When the monster first came to live with me, I had no place for it to stay. It was so big that it barely left any room for me at all. It squeezed me all the time, so hard that I felt like I couldn’t breathe. I spent every moment trying to run away from it, to catch my breath for just a second, and every once in awhile, I succeeded. And yet somehow, it always caught me again. And squeezed me again. Until I couldn’t breathe. Again.

As time passed, I began to get to know my monster a bit. I began to understand that it would respond to a little bit of training. I made a great big box for it, and I told it to stay in there until I was ready for it to come out. At first, it never listened, leaping from the box over and over again. I’d tell it to get back in the box and sometimes it would do as I asked, but other times, it just squeezed harder.

Eventually, I was able to contain my monster to  a smaller box, allowing me more room for myself. And as time goes on, the box manages to get smaller and smaller. I’ve gotten so good at commanding it that it stays right there most of the time, until I am ready to take it out and let it squeeze me for a bit.

My monster, you see, is the lingering doubt that if I had made a single decision differently at four in the morning on a Monday almost six years ago, my daughter Hudson might still be alive today.
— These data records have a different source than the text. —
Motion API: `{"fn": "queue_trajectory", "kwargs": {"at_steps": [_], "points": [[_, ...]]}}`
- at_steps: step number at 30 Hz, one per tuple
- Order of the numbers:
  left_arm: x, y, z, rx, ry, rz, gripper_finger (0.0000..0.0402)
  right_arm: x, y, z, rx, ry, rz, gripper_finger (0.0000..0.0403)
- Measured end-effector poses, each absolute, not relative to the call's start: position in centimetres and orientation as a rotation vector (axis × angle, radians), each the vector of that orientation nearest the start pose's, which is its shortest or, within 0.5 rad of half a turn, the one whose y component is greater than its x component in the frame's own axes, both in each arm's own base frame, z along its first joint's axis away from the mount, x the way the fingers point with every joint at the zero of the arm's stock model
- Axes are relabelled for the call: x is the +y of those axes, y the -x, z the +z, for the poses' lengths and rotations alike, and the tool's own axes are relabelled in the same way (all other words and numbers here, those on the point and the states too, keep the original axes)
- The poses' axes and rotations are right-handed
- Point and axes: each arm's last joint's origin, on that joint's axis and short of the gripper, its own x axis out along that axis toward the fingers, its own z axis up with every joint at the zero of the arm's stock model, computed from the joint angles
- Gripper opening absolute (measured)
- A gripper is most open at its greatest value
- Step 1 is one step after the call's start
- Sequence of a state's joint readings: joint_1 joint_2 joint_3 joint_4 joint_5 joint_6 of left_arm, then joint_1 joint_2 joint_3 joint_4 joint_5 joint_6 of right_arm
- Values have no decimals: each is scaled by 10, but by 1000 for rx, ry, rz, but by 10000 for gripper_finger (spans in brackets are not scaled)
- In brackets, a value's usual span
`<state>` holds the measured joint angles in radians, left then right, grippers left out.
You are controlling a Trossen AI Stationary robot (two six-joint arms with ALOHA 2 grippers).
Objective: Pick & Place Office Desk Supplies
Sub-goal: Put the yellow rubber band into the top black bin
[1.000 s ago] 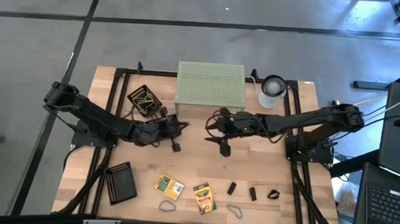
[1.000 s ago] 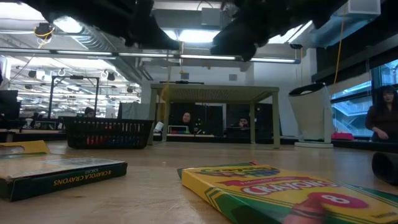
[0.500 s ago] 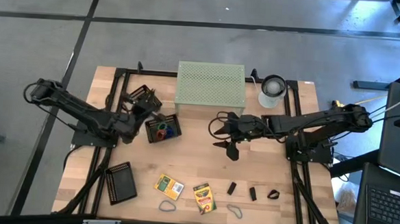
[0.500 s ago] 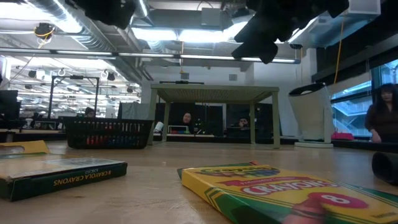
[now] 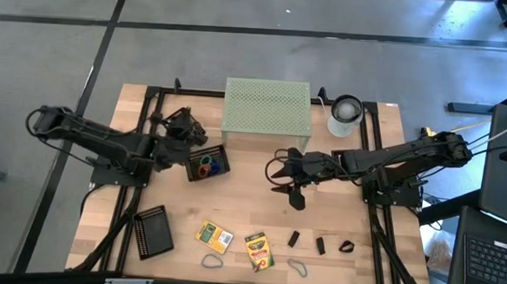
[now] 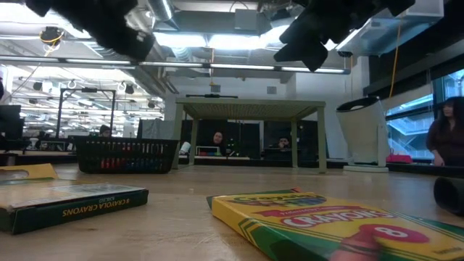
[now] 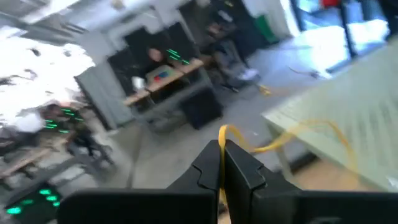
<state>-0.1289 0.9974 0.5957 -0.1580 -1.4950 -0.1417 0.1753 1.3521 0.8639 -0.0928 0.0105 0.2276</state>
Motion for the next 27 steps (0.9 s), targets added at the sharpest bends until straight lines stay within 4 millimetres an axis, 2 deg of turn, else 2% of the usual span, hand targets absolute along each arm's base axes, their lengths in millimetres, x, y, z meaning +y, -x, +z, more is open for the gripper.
{"fn": "queue_trajectory", "kwargs": {"at_steps": [5, 15, 22, 27], "points": [[23, -182, 229, 474, -138, 1165, 3, 51, -284, 246, 596, -163, 97, 204], [58, -150, 206, 769, 137, 1286, 3, 51, -284, 246, 597, -162, 97, 204], [67, -144, 204, 806, 211, 1324, 6, 51, -284, 246, 596, -162, 98, 204], [67, -144, 204, 820, 215, 1309, 27, 51, -284, 246, 596, -162, 98, 203]]}}
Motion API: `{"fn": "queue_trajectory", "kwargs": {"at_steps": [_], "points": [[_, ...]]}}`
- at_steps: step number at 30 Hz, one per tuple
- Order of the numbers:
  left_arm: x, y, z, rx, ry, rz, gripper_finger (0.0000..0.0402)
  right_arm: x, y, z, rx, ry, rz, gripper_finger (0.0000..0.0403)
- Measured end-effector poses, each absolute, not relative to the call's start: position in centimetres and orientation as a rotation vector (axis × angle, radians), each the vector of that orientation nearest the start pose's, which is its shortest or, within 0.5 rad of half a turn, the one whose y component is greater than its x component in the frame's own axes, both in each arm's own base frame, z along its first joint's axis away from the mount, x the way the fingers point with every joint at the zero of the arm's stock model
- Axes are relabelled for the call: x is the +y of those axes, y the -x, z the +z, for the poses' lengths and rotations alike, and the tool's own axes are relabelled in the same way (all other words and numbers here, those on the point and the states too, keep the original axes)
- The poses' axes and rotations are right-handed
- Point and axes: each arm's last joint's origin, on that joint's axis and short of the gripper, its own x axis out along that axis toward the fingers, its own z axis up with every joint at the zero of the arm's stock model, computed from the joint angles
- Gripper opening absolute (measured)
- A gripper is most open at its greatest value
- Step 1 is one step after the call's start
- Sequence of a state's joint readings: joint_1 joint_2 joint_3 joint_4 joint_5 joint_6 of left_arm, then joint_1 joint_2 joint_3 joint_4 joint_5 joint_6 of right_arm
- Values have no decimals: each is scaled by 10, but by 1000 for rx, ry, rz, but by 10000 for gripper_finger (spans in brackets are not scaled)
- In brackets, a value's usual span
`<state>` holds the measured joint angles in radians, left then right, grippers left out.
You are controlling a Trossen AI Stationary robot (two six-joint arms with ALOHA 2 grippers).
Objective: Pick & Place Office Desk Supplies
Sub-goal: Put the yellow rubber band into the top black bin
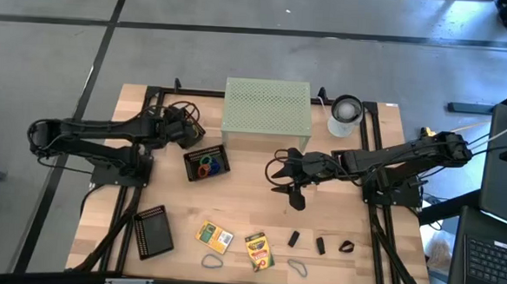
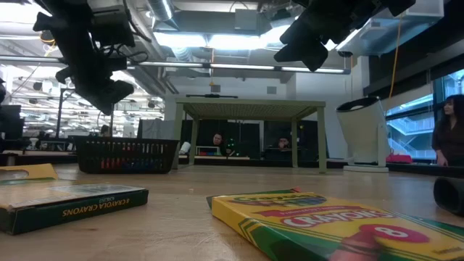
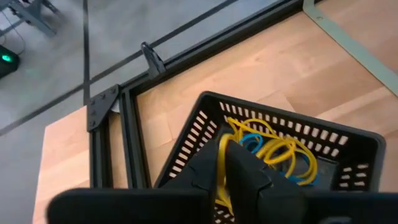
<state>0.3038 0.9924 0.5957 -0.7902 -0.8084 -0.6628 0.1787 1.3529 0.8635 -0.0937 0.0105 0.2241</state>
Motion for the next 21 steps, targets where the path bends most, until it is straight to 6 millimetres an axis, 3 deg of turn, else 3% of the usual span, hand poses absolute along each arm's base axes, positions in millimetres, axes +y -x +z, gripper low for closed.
{"fn": "queue_trajectory", "kwargs": {"at_steps": [13, 18, 21], "points": [[67, -145, 203, 830, 245, 1284, 129, 50, -280, 240, 667, -155, 88, 203], [68, -143, 205, 781, 192, 1364, 147, 50, -279, 239, 676, -156, 86, 203], [67, -144, 204, 801, 243, 1319, 147, 50, -279, 239, 676, -156, 86, 203]]}}
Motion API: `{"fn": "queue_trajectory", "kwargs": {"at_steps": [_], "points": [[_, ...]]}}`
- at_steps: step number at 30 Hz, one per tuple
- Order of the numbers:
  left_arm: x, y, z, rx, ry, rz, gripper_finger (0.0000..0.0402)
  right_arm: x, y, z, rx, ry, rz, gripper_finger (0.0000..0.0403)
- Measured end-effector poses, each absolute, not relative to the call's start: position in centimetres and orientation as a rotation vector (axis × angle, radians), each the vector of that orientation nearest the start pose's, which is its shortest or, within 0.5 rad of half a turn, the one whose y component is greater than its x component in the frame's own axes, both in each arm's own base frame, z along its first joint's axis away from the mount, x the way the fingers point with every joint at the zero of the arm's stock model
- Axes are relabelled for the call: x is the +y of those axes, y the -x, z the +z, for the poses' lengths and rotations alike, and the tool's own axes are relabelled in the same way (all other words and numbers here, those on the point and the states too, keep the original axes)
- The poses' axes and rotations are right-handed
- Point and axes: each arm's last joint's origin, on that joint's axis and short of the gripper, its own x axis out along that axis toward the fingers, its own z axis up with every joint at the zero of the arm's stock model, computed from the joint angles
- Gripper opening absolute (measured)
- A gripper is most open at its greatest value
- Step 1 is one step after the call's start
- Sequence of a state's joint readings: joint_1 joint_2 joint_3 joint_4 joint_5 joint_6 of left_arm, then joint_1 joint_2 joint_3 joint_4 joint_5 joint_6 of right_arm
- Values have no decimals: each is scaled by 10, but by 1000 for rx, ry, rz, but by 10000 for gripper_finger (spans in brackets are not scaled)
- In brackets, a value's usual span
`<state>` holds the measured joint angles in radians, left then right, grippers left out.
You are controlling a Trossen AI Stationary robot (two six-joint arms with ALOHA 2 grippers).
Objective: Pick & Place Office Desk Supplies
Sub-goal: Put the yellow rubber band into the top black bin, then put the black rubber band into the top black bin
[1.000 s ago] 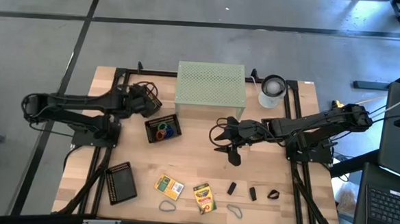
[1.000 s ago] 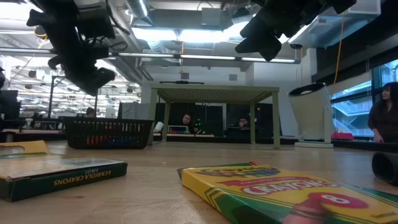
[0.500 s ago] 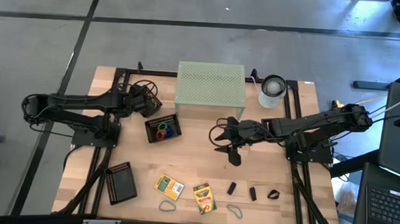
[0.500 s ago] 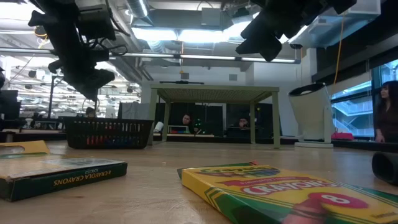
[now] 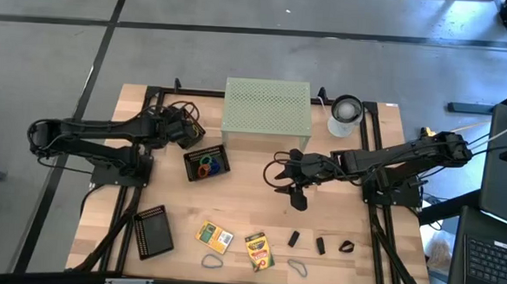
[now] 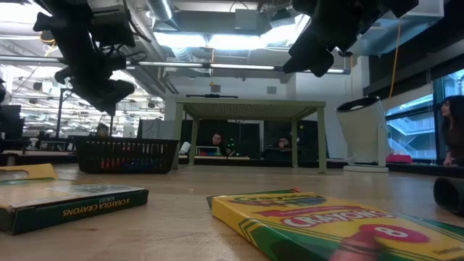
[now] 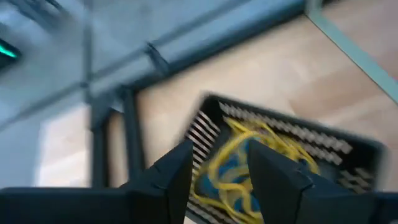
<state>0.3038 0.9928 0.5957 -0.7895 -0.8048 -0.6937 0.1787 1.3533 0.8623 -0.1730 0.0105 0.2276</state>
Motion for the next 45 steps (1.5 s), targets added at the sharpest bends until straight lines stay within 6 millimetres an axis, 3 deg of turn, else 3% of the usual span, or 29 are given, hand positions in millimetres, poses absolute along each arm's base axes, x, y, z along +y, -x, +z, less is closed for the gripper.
{"fn": "queue_trajectory", "kwargs": {"at_steps": [6, 14, 18, 26, 33, 38, 45], "points": [[62, -148, 199, 925, 402, 1079, 144, 50, -279, 239, 676, -156, 86, 203], [62, -149, 200, 901, 409, 1098, 144, 50, -279, 238, 687, -174, 83, 203], [60, -152, 200, 898, 445, 1046, 143, 52, -273, 232, 781, -253, 97, 203], [44, -165, 204, 830, 405, 911, 143, 78, -255, 187, 975, -312, 95, 203], [27, -180, 211, 727, 357, 762, 143, 111, -246, 155, 1059, -33, 290, 204], [16, -184, 212, 699, 357, 702, 143, 129, -245, 132, 1131, 2, 392, 204], [7, -184, 213, 698, 342, 661, 143, 147, -247, 121, 1104, -2, 486, 204]]}}
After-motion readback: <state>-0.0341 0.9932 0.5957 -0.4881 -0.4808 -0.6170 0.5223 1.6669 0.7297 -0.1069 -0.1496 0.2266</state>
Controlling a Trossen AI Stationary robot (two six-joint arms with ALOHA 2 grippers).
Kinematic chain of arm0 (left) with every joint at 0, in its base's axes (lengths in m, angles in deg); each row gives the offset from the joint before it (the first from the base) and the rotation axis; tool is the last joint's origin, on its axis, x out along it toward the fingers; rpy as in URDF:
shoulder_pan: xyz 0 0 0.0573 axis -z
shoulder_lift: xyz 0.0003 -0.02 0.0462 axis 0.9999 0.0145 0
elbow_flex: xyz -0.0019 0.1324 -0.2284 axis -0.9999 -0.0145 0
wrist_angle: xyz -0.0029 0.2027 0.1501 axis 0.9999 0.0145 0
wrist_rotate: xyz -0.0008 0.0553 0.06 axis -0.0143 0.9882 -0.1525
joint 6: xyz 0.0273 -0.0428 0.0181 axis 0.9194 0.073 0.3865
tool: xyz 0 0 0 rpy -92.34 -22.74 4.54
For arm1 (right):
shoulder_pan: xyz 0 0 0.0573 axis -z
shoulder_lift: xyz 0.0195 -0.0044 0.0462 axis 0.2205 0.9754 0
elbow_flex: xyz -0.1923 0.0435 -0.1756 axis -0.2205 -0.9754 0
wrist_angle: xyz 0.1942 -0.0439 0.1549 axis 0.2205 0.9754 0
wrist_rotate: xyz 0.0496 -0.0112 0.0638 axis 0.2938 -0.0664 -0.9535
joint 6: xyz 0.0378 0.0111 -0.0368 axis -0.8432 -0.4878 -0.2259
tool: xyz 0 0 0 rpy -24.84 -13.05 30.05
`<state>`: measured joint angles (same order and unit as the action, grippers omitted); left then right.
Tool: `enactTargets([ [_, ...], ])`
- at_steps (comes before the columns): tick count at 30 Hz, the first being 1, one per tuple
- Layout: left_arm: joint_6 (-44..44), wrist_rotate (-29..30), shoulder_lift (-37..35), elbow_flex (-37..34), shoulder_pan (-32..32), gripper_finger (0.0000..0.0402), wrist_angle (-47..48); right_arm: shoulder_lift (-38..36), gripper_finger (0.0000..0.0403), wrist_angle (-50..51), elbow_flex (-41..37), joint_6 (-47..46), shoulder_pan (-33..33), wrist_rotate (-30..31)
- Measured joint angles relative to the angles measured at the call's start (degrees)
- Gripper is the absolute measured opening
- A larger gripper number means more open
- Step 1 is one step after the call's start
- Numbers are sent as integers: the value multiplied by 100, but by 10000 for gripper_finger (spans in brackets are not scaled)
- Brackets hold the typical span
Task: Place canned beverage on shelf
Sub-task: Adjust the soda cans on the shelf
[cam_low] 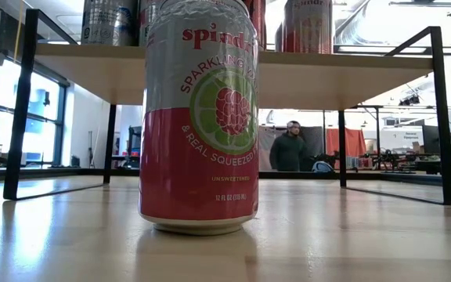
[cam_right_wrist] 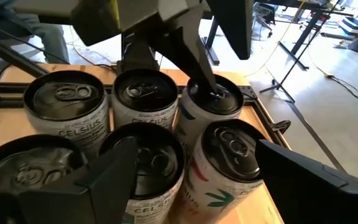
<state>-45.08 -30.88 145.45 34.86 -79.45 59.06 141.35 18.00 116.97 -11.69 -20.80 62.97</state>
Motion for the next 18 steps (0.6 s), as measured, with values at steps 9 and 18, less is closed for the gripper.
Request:
enactTargets([
  [9, 47, 165, 0, 0, -26, 257, 1, 0, 311, 1, 0, -30, -13, 44],
  [18, 152, 88, 0, 0, -277, 257, 2, 0, 311, 1, 0, -26, -13, 42],
])
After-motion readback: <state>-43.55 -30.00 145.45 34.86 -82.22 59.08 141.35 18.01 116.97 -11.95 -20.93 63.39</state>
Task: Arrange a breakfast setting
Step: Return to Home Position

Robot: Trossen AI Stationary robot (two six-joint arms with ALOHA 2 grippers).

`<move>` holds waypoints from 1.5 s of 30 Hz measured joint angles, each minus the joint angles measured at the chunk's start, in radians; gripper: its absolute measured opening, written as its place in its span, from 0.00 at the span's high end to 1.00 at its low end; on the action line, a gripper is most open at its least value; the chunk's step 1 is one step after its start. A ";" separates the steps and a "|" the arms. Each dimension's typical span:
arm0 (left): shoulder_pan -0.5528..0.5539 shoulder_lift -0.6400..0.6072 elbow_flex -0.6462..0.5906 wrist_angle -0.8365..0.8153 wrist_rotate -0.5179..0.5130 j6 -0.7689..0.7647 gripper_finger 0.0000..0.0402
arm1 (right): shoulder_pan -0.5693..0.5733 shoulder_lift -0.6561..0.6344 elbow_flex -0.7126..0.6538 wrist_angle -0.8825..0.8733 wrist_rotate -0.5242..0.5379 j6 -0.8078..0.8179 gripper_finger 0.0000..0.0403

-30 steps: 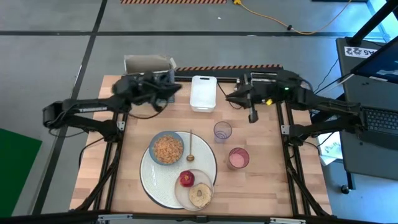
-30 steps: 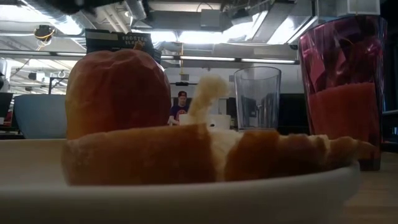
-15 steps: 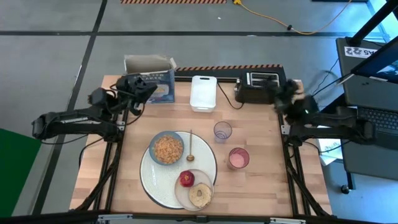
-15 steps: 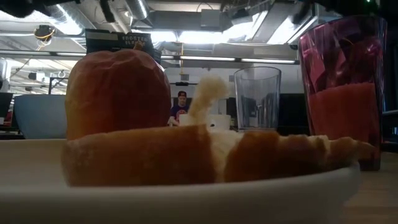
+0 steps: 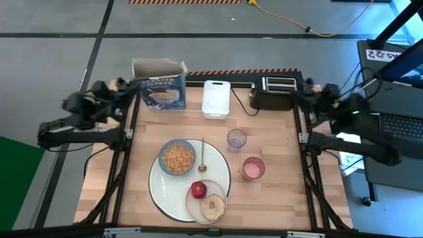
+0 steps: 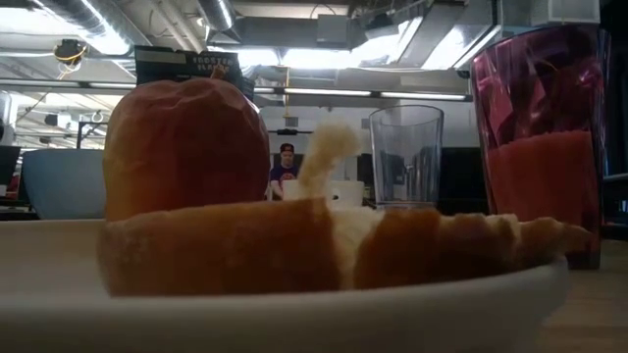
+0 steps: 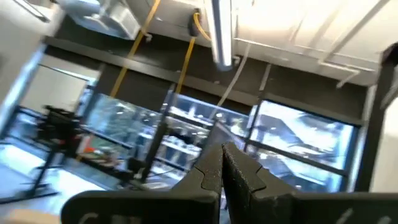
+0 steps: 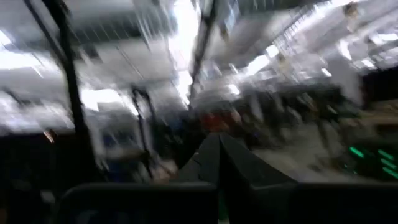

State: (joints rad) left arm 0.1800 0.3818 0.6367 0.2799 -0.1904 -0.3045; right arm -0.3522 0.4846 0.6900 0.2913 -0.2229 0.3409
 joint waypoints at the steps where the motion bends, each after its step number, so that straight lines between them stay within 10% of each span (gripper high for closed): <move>1: -0.007 -0.036 0.014 -0.058 -0.021 0.012 1.00 | -0.008 -0.038 0.061 -0.162 0.004 -0.047 0.99; 6: -0.017 -0.180 0.028 -0.250 -0.042 0.020 1.00 | -0.029 -0.229 0.226 -0.577 0.144 -0.170 0.99; 11: -0.017 -0.252 -0.057 -0.460 -0.090 -0.052 1.00 | -0.028 -0.423 0.035 -0.673 0.206 0.001 1.00; 18: -0.019 -0.329 -0.357 -0.168 -0.008 -0.228 1.00 | -0.028 -0.424 -0.449 0.172 0.078 0.262 1.00; 22: -0.041 -0.366 -0.439 -0.072 0.006 -0.289 1.00 | -0.010 -0.418 -0.521 0.216 0.054 0.318 1.00; 37: -0.176 -0.379 -0.276 -0.435 -0.159 -0.187 1.00 | -0.001 -0.480 0.099 -0.995 0.127 -0.034 1.00; 45: -0.175 -0.379 -0.415 -0.392 -0.118 -0.225 1.00 | -0.001 -0.480 -0.096 -0.764 0.041 -0.016 1.00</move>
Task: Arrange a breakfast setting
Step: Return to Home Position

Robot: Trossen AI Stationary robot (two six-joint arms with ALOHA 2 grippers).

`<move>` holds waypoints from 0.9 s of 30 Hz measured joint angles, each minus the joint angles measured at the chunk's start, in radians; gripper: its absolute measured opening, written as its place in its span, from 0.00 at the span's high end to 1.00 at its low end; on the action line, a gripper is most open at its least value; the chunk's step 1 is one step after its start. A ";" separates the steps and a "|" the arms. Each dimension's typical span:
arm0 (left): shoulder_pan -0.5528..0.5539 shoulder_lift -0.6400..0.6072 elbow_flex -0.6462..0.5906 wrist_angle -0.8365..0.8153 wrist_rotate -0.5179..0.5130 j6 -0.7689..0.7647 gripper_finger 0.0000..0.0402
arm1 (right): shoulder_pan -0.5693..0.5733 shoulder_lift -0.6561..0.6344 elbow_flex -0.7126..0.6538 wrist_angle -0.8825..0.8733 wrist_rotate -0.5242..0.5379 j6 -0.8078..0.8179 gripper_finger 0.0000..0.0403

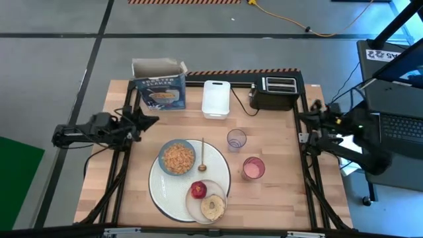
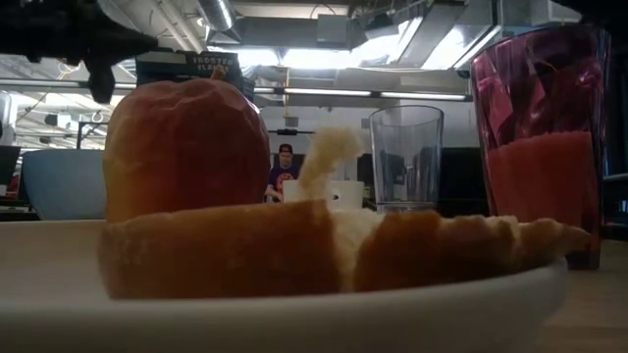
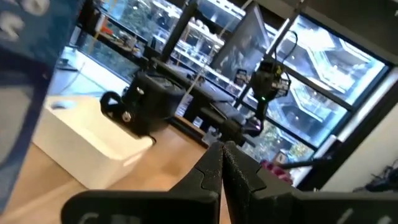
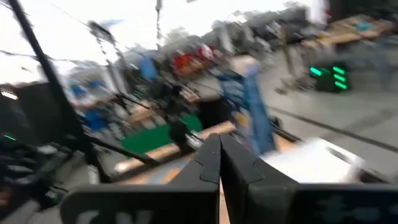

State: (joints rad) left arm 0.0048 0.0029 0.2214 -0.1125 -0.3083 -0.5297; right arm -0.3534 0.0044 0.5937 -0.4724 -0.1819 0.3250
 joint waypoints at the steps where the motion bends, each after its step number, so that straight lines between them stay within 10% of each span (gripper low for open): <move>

At that hour, she woke up crying, her fever having risen about a degree and a half in the hour or so since I’d last given her some ibuprofen. She’d been running a fever off and on for about 24 hours, and at one point, it had even spiked up to 104 degrees. I’d already paged the pediatrician the day before—she told me not to worry even if the fever got that high, as long as it continued to respond to medication. But at four the next morning, when it actually did seem that the fever had stopped responding to medication, I didn’t take Hudson to the emergency room. I thought about it, but I knew that the doctor’s office would open in just three hours, so I waited. She was seen almost as soon as it opened, and the pediatrician sent us right back home.

And yet, not even 24 hours later, Hudson was in a coma from which she would never wake, despite all the best efforts of a pediatric intensive care unit in a major metropolitan hospital. She had a particularly aggressive form of bacterial meningitis. It didn’t respond to intravenous antibiotics. And it essentially killed her in less than a day. She was seventeen months old.

Ever since Hudson died, I have wondered. Agonized. Suffered. If I’d only taken her to the emergency room at four that morning, when it first seemed like something might be really wrong, would an ER doctor have noticed something that the pediatricians didn’t? Would a young, overeager resident have wanted to do a spinal tap? If they had tested her for meningitis then, might they have started the antibiotics soon enough to make a difference? Ten hours passed between 4 AM, when I first thought about taking her to the emergency room, and 2 PM, when I actually took her to the emergency room because she wasn’t eating or drinking.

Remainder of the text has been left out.